Louise Denoncourt, le personnage de Chrisitine Beaulieu, souhaite sortir les détenus du cercle vicieux de la violence et la criminalité. Le récit montre ce lien fragile et particulier qui existe entre un détenu et une agente de libération. « Louise s’acharne à vouloir changer le monde, pour créer une société moins violente, dit le cinéaste. Elle n’a pas de vie en dehors de son travail. Il y a des limites à ce que cette femme peut faire pour changer les autres. »

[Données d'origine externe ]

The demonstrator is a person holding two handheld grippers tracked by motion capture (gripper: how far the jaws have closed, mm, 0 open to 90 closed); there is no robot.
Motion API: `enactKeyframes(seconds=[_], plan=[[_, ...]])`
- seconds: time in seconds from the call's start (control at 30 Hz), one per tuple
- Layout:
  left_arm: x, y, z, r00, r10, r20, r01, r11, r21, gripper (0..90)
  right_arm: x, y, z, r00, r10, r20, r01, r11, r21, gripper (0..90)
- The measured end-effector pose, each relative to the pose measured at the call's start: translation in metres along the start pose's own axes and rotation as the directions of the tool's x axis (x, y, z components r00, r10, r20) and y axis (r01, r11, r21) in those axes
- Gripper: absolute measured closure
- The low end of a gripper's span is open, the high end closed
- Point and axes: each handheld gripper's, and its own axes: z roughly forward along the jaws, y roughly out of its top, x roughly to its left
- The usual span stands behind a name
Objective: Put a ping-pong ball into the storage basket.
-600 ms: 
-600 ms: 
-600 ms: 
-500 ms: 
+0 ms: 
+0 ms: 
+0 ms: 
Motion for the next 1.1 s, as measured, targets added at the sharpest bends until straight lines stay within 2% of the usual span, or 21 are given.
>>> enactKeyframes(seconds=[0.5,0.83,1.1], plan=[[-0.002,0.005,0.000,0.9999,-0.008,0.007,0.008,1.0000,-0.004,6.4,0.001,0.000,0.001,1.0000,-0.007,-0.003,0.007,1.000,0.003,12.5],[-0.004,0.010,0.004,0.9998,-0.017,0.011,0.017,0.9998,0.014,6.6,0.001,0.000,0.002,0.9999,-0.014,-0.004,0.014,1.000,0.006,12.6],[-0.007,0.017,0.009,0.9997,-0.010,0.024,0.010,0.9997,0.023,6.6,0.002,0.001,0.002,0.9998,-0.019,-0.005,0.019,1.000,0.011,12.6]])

François Péloquin souligne aussi que son film se termine sur une note d’espoir et de candeur. Sur fond de beau coucher de soleil, on voit Louise, en canot sur le fleuve, entonner Demain il fera beau, d’Étienne Coppée. « J’aime l’idée qu’on puisse se transformer, se réparer, et se reconstruire dans la vie, ajoute Christine Beaulieu. Ce personnage a beaucoup de points en commun avec moi. »

En salle le 22 mars

Qui est Lothaire Bluteau ?

Né à Laval en 1957, Lothaire Bluteau est un acteur québécois qui a travaillé un peu partout sur la planète.

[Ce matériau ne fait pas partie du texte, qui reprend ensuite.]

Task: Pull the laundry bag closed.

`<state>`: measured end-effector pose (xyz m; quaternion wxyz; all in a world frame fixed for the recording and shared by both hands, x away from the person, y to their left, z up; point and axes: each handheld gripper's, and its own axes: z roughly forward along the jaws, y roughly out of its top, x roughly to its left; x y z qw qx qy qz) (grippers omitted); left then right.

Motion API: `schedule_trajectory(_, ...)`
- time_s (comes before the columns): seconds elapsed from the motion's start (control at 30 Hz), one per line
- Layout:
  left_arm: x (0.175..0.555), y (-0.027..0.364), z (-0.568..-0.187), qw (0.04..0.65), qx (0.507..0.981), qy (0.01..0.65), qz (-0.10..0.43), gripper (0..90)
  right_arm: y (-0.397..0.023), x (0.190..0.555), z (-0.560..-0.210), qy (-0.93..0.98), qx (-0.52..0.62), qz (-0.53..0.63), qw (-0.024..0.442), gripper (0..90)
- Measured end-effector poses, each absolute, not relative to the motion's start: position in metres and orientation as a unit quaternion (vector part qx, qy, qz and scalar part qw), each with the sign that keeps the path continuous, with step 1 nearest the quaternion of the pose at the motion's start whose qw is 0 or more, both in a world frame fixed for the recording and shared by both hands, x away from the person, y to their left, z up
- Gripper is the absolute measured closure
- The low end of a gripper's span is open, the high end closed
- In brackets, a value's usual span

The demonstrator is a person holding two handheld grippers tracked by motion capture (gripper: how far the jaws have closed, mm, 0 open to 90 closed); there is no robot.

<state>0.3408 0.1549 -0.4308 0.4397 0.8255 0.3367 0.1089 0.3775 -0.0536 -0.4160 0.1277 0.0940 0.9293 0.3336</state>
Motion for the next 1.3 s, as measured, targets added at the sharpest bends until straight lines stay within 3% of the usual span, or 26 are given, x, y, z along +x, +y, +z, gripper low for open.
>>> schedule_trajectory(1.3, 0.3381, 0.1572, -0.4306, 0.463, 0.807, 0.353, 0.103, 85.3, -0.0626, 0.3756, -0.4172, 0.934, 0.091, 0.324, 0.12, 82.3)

Après un énorme succès au théâtre dans Being at Home with Claude, sa carrière au cinéma décolle en 1987 avec un premier rôle, celui d’un jeune déficient intellectuel dans Les fous de Bassan, réalisé par Yves Simoneau.

Il a eu des rôles marquants au grand et au petit écran durant plus de 30 ans dans des séries acclamées (Oz, Les Tudors, 24 heures chrono). Il demeure à jamais l’intense et iconique interprète de Jésus de Montréal, de Denys Arcand.